= Explosive train =

Sequence of events that results in the detonation of explosives

A triggering sequence, also called an explosive train or a firing train, is a sequence of events that culminates in the detonation of explosives. For safety reasons, most widely used high explosives are difficult to detonate. A primary explosive of higher sensitivity is used to trigger a uniform and predictable detonation of the main body of the explosive. Although the primary explosive itself is generally a more sensitive and expensive compound, it is only used in small quantities and in relatively safely packaged forms. By design there are low explosives and high explosives made such that the low explosives are highly sensitive (i.e. their Figure of Insensitivity is low) and high explosives are comparatively insensitive. This not only affords inherent safety to the usage of explosives during handling and transport, but also necessitates an explosive triggering sequence or explosive train. The explosive triggering sequence or the explosive train essentially consists of an 'initiator', an 'intermediary' and the 'high explosive'.

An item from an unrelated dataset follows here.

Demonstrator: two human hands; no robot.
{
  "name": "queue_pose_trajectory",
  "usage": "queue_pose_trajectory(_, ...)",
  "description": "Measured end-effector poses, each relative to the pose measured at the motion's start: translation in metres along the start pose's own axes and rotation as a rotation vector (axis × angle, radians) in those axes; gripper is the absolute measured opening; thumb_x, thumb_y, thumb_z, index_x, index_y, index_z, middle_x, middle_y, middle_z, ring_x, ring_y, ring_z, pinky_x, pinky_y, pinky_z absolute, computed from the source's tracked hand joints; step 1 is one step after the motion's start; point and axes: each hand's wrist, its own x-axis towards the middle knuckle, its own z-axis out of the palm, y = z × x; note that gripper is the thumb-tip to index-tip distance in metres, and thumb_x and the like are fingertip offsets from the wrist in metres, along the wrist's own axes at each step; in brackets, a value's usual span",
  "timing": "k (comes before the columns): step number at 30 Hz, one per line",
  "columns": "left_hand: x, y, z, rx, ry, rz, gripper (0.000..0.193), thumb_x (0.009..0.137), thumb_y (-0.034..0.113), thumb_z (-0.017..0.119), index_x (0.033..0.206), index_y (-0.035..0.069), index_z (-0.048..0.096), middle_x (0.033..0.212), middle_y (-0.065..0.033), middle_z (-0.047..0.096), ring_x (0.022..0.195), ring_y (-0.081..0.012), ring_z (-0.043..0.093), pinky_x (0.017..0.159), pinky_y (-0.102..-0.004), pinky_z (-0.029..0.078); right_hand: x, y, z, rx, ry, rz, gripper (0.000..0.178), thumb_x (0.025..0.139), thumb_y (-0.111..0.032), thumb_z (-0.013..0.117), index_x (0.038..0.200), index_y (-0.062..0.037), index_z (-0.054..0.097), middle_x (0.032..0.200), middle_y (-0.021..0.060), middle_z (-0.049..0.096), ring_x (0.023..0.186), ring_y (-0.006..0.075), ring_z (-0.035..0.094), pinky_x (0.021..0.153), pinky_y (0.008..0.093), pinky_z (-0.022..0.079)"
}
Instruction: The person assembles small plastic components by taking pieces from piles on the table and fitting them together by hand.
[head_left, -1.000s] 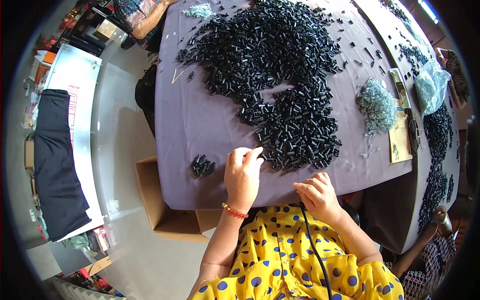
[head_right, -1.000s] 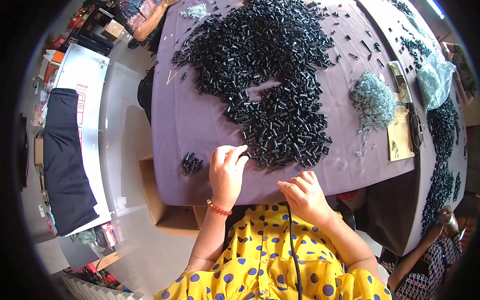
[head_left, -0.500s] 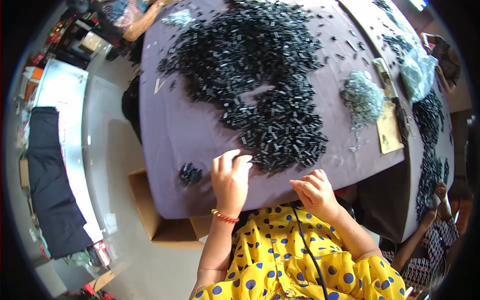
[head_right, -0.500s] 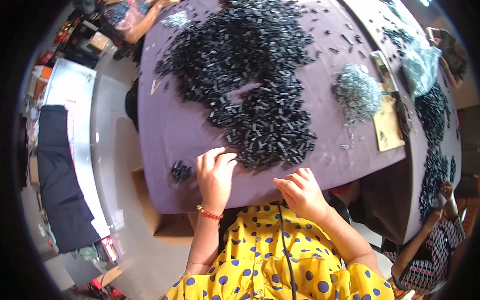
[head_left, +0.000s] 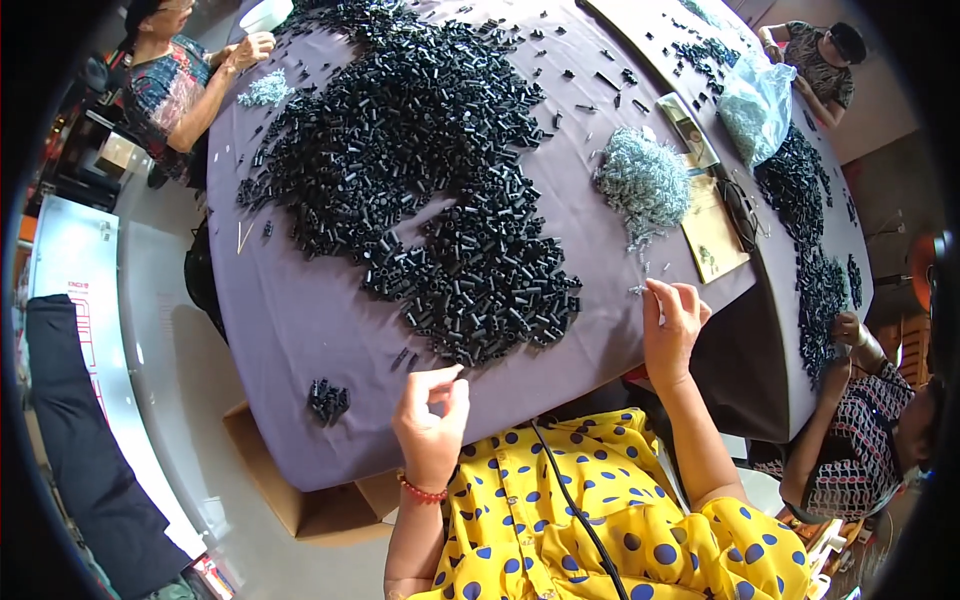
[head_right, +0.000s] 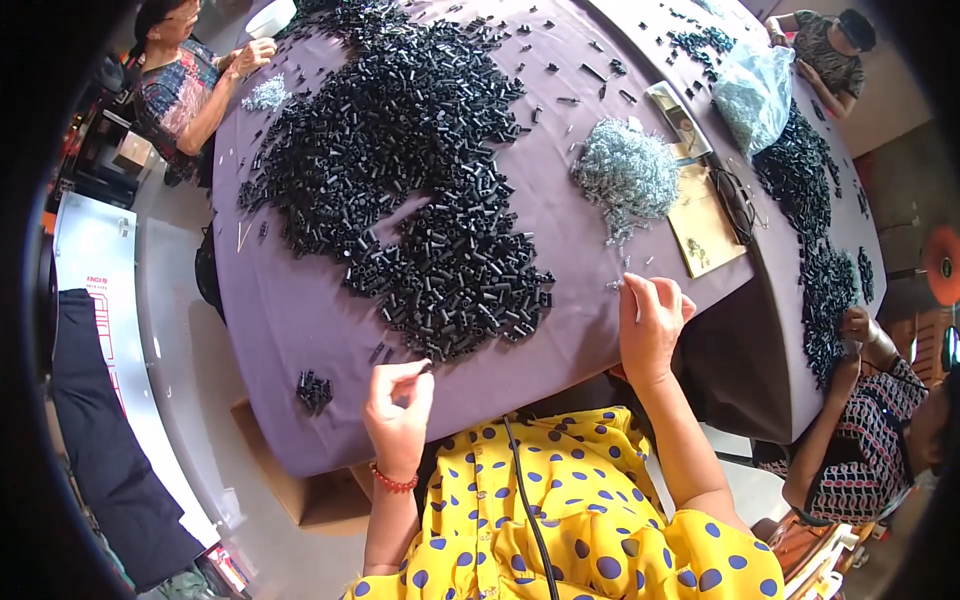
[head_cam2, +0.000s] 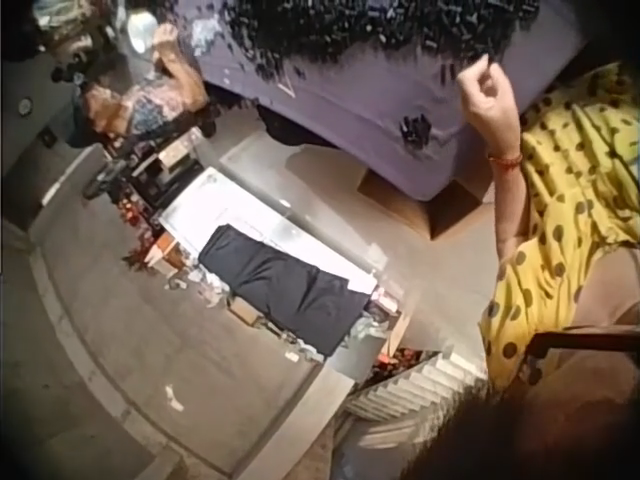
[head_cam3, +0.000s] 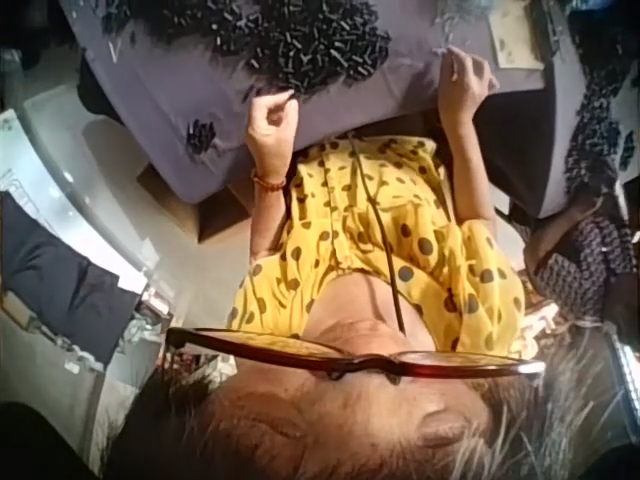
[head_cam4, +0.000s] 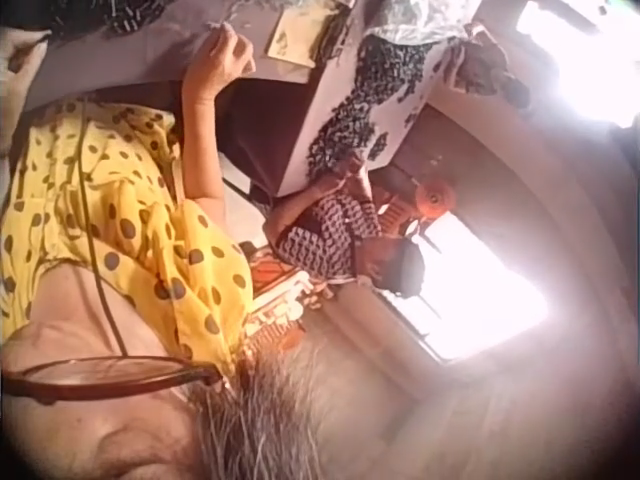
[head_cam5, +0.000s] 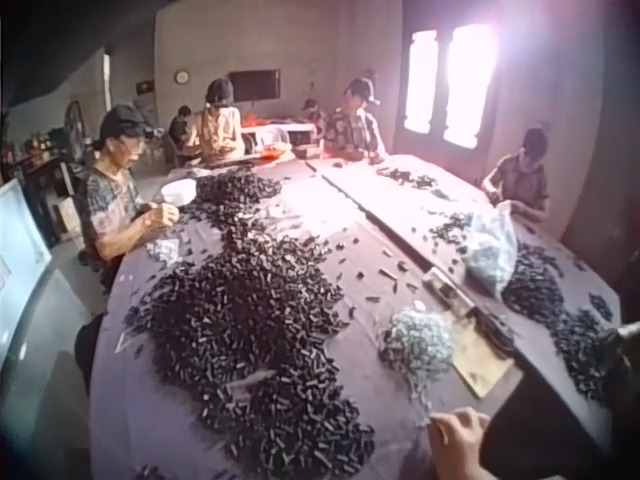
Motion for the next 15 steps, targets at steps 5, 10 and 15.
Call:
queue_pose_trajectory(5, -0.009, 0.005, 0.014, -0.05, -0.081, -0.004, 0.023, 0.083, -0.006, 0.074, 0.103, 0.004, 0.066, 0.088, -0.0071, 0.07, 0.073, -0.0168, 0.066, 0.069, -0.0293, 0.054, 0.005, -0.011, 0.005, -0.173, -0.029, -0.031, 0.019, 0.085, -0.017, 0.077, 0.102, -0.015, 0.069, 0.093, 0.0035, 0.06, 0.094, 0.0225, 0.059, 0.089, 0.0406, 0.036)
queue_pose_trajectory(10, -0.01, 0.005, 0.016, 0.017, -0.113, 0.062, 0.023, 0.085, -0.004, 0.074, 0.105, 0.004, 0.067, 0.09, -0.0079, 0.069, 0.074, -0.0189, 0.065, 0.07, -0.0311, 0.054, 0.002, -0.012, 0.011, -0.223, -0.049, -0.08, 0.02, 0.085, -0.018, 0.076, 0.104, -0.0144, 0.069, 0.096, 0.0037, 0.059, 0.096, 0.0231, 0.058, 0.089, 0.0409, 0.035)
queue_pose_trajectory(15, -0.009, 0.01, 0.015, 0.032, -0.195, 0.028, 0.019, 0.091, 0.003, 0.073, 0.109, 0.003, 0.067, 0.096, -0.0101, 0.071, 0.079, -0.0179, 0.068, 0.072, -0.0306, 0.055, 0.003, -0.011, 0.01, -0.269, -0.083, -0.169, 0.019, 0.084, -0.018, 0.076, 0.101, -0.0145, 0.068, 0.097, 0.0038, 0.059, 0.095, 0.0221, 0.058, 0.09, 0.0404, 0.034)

For example, a match will not cause plastic explosive to explode, but it will light a fuse coupled with a blasting cap which will detonate a primary explosive that will shock a secondary high explosive and cause it to detonate. In this way, even very insensitive explosives may be used; the primary detonates a "booster" charge that then detonates the main charge. Triggering sequences are used in the mining industry for the detonation of ANFO and other cheap, bulk, and insensitive explosives that cannot be fired by only a blasting cap or similar item.

== Low explosive train ==
An example of a low-explosive train is a rifle cartridge, which consists of
1. a primer consisting of a small amount of primary high explosive which initiates the explosive train
2. an igniter which is initiated by the primer and creates a flame that ignites the propellant
3. a propellant consisting of a secondary low explosive that emits a large amount of gas as it deflagrates.

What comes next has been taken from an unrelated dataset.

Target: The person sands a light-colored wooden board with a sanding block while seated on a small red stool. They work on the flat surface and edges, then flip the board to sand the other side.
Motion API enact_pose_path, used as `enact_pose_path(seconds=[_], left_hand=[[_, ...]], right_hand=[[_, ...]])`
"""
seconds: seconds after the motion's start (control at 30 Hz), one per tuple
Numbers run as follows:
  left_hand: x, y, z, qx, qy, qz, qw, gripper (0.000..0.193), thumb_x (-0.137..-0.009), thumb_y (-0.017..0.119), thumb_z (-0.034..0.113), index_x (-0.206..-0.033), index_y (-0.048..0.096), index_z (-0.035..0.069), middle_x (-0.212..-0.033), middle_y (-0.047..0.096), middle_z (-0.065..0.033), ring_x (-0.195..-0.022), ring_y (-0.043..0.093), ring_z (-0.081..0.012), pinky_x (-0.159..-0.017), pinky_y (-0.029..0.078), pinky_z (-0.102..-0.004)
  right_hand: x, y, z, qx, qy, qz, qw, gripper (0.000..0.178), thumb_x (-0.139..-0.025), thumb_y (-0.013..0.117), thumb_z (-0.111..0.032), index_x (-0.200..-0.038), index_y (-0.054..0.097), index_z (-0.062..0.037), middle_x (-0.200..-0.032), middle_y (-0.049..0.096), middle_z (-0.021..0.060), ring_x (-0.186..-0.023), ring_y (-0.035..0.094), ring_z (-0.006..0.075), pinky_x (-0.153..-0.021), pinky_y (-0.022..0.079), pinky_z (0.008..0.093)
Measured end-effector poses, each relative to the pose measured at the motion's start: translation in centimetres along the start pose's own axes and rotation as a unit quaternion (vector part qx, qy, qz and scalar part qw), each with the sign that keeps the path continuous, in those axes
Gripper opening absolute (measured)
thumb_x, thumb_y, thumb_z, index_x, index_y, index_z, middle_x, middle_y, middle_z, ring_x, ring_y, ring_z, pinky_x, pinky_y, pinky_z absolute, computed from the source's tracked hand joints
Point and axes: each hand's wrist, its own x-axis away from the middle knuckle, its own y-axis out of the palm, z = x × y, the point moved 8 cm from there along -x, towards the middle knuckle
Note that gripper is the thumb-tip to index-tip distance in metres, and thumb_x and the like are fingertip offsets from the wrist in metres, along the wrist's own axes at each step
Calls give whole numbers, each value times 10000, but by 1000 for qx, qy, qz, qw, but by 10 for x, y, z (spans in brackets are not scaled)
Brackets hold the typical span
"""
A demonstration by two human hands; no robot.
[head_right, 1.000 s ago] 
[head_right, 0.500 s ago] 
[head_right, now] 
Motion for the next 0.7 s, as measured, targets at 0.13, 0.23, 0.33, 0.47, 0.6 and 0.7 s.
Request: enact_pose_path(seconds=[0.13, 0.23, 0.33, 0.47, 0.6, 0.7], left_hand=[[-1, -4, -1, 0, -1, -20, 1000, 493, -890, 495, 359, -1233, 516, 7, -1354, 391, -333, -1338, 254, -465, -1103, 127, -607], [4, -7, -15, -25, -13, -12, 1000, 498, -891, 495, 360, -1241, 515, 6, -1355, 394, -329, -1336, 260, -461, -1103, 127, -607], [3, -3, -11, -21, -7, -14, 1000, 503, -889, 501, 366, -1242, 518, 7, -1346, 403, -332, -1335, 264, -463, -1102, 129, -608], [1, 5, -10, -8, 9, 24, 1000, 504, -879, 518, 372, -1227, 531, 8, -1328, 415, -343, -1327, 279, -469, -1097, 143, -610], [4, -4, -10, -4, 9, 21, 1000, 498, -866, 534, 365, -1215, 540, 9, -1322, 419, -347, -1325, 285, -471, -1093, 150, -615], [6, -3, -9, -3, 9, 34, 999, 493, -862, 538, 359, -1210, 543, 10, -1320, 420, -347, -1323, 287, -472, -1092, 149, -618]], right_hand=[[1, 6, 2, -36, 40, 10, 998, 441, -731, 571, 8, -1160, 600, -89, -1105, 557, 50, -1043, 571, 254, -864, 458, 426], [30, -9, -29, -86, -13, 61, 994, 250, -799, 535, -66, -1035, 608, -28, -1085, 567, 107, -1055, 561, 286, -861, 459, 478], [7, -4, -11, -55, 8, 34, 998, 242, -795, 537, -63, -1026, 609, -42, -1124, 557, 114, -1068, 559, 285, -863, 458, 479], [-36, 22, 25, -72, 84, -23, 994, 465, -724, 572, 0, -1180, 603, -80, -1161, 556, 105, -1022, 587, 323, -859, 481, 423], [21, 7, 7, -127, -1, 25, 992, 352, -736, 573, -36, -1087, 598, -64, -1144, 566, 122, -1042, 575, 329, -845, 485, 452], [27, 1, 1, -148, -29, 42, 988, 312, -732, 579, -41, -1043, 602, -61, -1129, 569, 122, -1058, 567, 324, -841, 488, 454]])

== High explosive train ==
High-explosives trains can be either two-step (e.g., detonator, [containing primary explosive] and dynamite / other sensitive secondary) or three-step configuration (e.g., initiator, [detonator, compound cap or NPED] booster of intermediate explosive, and main charge of insensitive secondary explosive).

=== Primary components ===
A high explosive train includes three primary high explosive components which are used to initiate explosives:
1. Fuse or fuze
2. Primer
3. Detonator

Detonators are conventionally made from tetryl and fulminates, but can be made of other initiating explosive materials.

=== Secondary components ===
In an explosive train there are two secondary high explosive components:
1. Boosters
2. Bursting charges, also known as the main charge

Examples of explosives used in bursting charges are
- TNT
- Composition B
- Ammonal
- Semtex
- RDX
- HMX
- ETN
- PETN
- C-4
- Other suitable Binary explosives

=== Tertiary components ===
1. main charge

Examples of main charges are
- TNT
- Composition B
- Pentolite
- Baratol
- Amatol
- PLX
- HMX
- ETN
- PETN
- Other suitable binary explosives

In some cases, the main charge is so insensitive that using typical primary materials becomes impractical due to large amount required. Thus, an explosive booster is used to deliver a sufficient shockwave to successfully initiate the main charge, as so full detonation occurs.

The most significant tertiary material in widespread general usage is ANFO, an explosive binary made from Ammonium nitrate and Fuel oil.